* _What the task asks_
Your job is to copy the lines from the material that include "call".

*** Input data ***

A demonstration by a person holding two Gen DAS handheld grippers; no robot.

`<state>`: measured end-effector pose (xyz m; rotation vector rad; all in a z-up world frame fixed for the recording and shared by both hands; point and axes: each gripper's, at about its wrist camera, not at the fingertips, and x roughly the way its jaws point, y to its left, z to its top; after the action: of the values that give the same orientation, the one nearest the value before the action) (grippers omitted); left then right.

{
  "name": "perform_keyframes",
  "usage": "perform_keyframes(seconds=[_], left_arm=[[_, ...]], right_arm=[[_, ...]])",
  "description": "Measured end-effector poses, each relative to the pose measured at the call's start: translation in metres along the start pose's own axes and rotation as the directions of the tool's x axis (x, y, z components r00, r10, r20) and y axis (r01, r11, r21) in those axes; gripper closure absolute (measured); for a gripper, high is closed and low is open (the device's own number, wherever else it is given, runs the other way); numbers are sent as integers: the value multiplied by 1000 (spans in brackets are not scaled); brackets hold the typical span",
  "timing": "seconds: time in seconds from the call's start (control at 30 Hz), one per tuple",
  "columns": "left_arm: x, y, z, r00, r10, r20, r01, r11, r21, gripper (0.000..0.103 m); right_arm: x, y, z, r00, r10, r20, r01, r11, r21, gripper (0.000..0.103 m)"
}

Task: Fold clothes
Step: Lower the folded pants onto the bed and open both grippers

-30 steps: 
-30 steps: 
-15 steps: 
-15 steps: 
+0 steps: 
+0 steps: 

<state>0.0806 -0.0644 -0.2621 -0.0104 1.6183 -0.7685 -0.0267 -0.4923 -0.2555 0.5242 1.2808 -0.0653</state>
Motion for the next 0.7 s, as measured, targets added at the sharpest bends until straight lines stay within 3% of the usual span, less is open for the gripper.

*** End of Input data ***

* _Response to this task_
  "description": "Measured end-effector poses, each relative to the pose measured at the call's start: translation in metres along the start pose's own axes and rotation as the directions of the tool's x axis (x, y, z components r00, r10, r20) and y axis (r01, r11, r21) in those axes; gripper closure absolute (measured); for a gripper, high is closed and low is open (the device's own number, wherever else it is given, runs the other way); numbers are sent as integers: the value multiplied by 1000 (spans in brackets are not scaled); brackets hold the typical span",
  "timing": "seconds: time in seconds from the call's start (control at 30 Hz), one per tuple",

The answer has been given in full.